Give the number of lines below that contain "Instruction", with no other output.

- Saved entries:
****************

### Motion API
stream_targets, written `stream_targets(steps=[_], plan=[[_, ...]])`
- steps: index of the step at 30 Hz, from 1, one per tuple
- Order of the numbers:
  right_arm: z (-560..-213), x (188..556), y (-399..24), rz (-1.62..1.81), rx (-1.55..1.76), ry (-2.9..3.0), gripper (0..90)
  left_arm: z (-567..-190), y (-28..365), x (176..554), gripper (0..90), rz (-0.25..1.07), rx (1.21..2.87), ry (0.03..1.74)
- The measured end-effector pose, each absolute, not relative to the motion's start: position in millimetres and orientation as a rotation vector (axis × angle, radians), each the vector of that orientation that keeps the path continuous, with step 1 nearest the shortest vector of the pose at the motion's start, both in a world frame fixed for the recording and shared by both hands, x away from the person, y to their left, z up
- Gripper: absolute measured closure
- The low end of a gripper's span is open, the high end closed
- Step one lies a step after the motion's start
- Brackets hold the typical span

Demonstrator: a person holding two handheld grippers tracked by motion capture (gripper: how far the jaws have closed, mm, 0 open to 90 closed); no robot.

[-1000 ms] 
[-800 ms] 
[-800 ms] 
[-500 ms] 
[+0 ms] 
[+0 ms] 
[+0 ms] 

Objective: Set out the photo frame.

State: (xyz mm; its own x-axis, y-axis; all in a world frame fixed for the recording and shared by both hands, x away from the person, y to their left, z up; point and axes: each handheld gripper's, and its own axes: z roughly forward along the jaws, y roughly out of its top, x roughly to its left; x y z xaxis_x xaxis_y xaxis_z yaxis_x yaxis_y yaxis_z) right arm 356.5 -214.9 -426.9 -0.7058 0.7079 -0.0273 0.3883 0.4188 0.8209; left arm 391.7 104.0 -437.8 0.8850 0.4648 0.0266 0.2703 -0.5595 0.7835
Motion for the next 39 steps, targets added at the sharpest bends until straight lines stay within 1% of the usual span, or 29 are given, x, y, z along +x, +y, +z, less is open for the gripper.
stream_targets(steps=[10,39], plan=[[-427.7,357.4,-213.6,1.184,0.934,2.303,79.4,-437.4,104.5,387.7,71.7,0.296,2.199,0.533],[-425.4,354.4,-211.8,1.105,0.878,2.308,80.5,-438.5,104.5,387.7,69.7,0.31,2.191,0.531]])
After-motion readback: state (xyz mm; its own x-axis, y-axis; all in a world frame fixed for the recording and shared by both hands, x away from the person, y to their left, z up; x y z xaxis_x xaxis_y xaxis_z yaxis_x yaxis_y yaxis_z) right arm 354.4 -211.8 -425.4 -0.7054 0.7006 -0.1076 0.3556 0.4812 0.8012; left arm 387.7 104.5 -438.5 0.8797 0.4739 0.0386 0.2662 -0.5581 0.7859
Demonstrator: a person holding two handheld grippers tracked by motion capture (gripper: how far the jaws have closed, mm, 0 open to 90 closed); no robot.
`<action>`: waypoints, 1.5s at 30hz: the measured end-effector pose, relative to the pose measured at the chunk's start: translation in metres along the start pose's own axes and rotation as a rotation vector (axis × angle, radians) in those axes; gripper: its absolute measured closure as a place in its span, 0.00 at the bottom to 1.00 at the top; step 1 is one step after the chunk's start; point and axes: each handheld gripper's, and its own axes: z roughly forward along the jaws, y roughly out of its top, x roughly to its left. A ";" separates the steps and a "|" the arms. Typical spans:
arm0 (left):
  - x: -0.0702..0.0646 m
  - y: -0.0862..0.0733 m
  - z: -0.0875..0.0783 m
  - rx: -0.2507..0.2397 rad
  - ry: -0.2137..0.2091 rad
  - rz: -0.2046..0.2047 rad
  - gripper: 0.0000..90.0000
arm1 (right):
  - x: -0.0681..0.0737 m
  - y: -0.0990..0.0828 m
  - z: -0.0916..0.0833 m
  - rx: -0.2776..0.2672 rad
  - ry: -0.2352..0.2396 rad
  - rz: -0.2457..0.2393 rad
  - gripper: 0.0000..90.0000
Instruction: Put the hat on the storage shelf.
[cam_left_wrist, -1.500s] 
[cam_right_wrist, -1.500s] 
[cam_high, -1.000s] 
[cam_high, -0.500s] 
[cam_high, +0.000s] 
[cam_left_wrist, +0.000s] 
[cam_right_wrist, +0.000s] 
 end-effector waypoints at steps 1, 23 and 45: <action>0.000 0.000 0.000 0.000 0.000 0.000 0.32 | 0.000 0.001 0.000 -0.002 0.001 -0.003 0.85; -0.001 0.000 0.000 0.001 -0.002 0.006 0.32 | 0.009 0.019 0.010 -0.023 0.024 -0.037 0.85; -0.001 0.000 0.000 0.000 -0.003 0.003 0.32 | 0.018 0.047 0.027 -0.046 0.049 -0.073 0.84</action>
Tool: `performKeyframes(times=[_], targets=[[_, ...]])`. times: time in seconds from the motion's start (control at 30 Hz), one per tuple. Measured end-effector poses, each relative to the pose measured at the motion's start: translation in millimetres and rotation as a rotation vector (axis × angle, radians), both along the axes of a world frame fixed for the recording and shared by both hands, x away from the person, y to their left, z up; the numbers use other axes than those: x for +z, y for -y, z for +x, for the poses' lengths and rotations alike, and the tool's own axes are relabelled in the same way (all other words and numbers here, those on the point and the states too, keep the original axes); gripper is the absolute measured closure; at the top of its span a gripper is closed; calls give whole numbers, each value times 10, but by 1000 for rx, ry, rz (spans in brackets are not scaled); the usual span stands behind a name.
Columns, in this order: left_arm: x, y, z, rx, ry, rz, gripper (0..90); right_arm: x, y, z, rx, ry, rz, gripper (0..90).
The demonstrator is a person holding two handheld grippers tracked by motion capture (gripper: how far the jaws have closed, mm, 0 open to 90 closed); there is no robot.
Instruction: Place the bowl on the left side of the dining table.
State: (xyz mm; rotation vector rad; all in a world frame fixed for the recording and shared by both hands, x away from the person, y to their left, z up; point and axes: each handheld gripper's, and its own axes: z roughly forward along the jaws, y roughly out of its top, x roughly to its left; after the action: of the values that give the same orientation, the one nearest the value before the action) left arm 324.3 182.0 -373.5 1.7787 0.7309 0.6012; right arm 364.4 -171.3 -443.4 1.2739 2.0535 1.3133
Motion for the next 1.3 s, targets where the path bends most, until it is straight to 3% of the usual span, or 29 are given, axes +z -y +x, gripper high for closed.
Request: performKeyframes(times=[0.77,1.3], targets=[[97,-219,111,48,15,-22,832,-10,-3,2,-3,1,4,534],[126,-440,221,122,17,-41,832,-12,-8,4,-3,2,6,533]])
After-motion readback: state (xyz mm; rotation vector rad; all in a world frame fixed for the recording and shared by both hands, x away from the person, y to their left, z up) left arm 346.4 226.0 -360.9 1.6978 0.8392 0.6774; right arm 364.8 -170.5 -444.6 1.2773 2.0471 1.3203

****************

- Response area: 2